• _WORK INSTRUCTION_:
Every line of the data that contains the string "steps" must be copied.

• _PROVIDED ENTRIES_:

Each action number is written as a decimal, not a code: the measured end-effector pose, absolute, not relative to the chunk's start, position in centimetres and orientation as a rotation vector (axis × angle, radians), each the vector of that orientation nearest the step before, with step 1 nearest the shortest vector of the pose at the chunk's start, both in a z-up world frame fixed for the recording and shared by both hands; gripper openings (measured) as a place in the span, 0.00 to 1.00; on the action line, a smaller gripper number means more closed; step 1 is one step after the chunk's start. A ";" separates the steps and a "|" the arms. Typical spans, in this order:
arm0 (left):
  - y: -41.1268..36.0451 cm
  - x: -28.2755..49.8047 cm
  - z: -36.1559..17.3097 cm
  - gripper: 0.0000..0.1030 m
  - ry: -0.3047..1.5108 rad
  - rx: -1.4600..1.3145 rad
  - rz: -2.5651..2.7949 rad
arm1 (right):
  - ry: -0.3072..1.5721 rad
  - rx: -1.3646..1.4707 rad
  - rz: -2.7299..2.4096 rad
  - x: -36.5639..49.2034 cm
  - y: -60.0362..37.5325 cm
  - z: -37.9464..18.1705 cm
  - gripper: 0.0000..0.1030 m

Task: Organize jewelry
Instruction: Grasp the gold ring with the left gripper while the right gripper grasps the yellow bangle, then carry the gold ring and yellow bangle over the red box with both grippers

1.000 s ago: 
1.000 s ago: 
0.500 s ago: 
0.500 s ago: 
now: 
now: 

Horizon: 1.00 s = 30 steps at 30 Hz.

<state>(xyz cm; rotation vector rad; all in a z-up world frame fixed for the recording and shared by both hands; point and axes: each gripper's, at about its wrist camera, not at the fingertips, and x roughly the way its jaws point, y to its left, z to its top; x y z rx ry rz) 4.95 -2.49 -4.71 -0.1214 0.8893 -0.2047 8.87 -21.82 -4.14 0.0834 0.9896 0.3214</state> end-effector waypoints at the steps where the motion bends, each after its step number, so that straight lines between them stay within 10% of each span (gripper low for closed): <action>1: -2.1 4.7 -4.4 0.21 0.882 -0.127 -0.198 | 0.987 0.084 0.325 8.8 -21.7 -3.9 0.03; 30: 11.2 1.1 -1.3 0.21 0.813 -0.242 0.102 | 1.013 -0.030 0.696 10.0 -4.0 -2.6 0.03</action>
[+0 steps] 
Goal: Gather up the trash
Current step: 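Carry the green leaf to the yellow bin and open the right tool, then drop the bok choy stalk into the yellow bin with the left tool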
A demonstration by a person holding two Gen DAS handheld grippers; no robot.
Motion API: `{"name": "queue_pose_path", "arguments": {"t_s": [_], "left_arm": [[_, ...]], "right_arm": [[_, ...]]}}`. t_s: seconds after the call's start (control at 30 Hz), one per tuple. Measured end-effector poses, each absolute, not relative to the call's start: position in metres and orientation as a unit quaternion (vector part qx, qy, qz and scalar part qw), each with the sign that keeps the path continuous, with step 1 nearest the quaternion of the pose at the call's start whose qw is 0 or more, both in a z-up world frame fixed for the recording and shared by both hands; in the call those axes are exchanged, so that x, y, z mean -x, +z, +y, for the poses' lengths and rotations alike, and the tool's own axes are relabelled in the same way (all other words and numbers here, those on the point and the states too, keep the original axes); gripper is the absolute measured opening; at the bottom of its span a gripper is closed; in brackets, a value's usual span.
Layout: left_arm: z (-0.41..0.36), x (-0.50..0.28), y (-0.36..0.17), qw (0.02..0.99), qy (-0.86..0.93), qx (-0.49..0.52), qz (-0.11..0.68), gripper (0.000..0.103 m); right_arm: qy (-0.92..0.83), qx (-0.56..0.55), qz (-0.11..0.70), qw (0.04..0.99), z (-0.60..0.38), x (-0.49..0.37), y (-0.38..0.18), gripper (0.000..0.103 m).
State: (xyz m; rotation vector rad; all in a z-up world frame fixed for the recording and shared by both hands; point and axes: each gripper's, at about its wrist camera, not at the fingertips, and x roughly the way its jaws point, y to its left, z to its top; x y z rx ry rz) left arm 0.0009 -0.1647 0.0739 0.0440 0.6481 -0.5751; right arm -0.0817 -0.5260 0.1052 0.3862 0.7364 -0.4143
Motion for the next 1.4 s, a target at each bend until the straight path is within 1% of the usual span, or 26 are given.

• _ANSWER AREA_:
Each action number is written as a decimal, not a code: the measured end-effector pose, absolute, not relative to the chunk's start, position in centimetres and orientation as a rotation vector (axis × angle, radians), each the vector of that orientation nearest the step before, with step 1 nearest the shortest vector of the pose at the chunk's start, both in a z-up world frame fixed for the recording and shared by both hands; gripper openings (measured) as a place in the span, 0.00 to 1.00; on the action line, a smaller gripper number means more closed; step 1 is one step after the chunk's start. A ";" separates the steps and a "|" the arms. Typical spans, in this order:
Horizon: 1.00 s = 30 steps at 30 Hz.
<state>(xyz cm; rotation vector rad; all in a z-up world frame fixed for the recording and shared by both hands; point and axes: each gripper's, at about its wrist camera, not at the fingertips, and x roughly the way its jaws point, y to its left, z to its top; x y z rx ry rz) 4.95 -2.49 -4.71 -0.1214 0.8893 -0.2047 8.87 -21.82 -4.14 0.0834 0.9896 0.3214</state> end-effector waypoints at the steps where the motion bends, each after its step number, so that straight lines between them stay within 10% of each span (gripper low for closed): <action>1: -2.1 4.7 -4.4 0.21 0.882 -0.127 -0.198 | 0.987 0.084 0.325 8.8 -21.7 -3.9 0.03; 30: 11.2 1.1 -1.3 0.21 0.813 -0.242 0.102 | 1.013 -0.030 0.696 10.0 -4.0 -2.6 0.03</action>
[+0 steps] 

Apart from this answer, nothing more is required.